§ Exercise instructions
In the material below, find the line containing "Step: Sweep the" and the line containing "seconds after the", then reproduce exactly both of them and every line between, and nothing else.

§ Source data

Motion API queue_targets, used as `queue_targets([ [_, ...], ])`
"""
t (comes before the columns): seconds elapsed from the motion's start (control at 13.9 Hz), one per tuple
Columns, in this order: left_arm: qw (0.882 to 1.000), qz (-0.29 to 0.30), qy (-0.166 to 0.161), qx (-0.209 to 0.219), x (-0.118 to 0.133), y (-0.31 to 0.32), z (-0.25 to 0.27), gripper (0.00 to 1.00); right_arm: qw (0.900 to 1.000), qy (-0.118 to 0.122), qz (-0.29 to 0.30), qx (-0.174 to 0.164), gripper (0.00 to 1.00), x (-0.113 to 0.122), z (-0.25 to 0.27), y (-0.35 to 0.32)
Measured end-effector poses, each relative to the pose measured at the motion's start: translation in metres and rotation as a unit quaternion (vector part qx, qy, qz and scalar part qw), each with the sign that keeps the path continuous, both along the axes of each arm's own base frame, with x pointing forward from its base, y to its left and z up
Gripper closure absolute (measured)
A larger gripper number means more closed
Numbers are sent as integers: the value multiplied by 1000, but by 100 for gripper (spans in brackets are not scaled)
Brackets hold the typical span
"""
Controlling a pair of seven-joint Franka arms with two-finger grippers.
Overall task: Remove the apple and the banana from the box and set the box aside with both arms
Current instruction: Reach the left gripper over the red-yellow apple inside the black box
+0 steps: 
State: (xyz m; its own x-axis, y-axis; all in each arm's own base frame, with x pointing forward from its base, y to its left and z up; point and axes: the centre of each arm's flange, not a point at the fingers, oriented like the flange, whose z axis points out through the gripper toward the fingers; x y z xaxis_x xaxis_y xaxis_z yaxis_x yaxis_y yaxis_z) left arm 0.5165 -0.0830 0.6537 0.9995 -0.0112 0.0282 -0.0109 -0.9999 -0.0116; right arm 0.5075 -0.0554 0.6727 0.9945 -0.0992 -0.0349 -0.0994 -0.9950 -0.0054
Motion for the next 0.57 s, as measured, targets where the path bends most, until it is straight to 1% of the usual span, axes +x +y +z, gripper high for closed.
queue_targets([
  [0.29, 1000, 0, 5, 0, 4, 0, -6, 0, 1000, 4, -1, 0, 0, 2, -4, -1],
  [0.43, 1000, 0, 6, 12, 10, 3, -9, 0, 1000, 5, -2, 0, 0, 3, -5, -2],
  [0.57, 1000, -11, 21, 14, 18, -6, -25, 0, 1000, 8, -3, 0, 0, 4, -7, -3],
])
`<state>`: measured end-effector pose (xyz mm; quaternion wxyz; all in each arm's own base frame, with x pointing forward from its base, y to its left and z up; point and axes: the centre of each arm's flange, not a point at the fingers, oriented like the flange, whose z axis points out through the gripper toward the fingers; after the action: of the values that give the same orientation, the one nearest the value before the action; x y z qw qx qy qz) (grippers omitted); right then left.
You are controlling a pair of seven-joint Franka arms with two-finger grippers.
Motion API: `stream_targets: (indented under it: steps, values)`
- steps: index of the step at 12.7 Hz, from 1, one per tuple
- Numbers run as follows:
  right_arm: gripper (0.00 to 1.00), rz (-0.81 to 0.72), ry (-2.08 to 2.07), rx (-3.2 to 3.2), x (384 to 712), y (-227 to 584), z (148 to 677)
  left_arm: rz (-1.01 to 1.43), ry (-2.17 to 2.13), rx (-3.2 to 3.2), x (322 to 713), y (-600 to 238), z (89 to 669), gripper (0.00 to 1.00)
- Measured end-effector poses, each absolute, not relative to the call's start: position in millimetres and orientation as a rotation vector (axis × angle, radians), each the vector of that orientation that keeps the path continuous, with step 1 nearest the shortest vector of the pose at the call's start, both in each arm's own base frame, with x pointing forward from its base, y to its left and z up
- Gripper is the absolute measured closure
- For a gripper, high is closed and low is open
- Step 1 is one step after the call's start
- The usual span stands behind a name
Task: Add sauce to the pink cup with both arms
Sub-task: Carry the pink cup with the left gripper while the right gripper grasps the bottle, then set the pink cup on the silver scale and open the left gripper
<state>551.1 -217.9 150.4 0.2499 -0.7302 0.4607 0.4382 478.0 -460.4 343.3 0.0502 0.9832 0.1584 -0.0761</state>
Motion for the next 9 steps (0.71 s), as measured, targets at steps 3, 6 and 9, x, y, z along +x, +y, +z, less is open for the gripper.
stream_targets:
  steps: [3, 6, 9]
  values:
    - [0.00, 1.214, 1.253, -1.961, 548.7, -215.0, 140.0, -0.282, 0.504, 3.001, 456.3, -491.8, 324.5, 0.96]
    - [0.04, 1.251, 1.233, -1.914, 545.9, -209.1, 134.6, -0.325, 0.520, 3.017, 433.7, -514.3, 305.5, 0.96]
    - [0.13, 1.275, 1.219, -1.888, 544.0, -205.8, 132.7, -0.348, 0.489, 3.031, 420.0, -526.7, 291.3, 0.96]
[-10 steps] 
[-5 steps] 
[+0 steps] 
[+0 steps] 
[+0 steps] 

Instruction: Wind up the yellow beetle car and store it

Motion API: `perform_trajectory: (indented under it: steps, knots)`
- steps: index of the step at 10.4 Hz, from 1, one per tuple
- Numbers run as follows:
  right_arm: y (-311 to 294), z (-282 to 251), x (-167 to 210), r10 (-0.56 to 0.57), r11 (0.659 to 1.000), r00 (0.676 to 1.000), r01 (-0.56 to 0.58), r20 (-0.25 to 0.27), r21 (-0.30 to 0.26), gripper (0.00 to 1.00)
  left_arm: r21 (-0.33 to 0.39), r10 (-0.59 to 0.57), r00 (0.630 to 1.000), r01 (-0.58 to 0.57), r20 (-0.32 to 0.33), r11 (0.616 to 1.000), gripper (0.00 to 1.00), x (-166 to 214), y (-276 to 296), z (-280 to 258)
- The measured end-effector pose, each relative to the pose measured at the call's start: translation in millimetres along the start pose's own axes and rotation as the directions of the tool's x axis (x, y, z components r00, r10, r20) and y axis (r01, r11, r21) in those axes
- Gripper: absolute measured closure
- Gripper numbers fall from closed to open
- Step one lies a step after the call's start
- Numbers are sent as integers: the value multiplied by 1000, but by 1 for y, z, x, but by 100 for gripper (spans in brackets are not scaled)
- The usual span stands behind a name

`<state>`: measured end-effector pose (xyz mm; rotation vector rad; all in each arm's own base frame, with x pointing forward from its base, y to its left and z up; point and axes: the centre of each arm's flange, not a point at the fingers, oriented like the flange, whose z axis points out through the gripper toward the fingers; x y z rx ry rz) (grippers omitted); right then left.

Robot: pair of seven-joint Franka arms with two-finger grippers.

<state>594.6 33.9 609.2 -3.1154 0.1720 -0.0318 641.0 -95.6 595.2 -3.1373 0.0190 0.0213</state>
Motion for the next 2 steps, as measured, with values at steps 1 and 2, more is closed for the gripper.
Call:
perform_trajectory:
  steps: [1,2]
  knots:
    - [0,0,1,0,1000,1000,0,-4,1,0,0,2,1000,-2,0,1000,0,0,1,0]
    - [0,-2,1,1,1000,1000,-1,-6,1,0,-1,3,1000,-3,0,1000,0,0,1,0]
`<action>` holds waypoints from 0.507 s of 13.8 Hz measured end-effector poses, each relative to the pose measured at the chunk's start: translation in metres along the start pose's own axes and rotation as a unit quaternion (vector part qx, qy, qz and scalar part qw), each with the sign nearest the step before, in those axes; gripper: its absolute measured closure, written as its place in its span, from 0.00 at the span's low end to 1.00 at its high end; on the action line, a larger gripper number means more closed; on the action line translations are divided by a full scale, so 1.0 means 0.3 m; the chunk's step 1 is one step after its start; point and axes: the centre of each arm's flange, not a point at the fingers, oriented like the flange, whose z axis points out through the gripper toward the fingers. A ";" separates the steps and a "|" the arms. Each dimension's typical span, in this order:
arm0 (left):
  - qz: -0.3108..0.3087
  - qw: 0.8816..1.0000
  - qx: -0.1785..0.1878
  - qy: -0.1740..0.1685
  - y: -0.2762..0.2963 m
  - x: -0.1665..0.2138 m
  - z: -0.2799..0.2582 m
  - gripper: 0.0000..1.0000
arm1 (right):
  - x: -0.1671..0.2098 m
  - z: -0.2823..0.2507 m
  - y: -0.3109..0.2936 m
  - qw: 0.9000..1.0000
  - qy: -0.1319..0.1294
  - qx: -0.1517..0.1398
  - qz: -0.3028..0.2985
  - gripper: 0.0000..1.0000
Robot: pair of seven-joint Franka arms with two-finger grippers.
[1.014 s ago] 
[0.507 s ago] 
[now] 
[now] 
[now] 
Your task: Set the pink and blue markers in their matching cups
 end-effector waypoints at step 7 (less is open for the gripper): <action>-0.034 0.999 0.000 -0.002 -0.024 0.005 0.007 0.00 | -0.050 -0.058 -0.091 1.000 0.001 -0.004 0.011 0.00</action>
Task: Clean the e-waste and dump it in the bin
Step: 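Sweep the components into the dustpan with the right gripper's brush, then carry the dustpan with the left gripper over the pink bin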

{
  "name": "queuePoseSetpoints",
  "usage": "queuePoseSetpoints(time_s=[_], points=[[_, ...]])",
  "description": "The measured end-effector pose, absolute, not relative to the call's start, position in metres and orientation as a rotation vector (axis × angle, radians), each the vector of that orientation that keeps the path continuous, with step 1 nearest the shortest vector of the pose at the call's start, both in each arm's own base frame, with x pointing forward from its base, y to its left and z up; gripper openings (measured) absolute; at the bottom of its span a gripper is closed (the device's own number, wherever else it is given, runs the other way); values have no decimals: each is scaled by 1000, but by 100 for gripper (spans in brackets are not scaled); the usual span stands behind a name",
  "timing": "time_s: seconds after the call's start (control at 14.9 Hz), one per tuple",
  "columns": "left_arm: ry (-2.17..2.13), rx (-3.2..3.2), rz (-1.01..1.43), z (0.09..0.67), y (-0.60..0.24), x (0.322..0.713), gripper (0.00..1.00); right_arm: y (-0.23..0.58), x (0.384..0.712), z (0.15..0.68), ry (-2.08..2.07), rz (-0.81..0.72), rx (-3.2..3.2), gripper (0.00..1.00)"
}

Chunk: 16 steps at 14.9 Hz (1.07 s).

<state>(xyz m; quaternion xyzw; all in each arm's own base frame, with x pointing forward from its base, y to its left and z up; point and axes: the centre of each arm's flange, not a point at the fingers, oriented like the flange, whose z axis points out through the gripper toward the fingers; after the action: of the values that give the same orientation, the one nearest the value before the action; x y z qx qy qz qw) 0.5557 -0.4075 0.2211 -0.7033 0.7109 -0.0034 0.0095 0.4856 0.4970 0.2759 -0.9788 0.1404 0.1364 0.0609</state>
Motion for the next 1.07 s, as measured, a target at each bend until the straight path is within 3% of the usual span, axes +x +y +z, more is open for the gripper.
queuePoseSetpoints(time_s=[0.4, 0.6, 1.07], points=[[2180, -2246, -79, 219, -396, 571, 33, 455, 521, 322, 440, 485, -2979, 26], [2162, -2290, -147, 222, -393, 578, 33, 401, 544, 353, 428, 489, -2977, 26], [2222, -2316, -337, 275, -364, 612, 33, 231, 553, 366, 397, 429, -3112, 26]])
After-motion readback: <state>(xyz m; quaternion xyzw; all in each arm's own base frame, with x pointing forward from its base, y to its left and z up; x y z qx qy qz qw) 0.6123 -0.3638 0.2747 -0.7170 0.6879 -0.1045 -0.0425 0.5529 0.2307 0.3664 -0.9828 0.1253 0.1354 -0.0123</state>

§ Written solution
Step: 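Sweep the components into the dustpan with the right gripper's brush, then carry the dustpan with the left gripper over the pink bin
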
{
  "name": "queuePoseSetpoints",
  "usage": "queuePoseSetpoints(time_s=[_], points=[[_, ...]])",
  "description": "The measured end-effector pose, absolute, not relative to the call's start, position in metres and orientation as a rotation vector (axis × angle, radians), each the vector of that orientation that keeps the path continuous, with step 1 nearest the shortest vector of the pose at the call's start, both in each arm's own base frame, with x pointing forward from its base, y to its left and z up; gripper openings (measured) absolute; at the bottom of its span a gripper is closed (the device's own number, wherever else it is given, runs the other way); values have no decimals: each is scaled by 1000, but by 100 for gripper (spans in brackets are not scaled); the usual span stands behind a name",
  "timing": "time_s: seconds after the call's start (control at 14.9 Hz), one per tuple",

What precedes this is the full answer.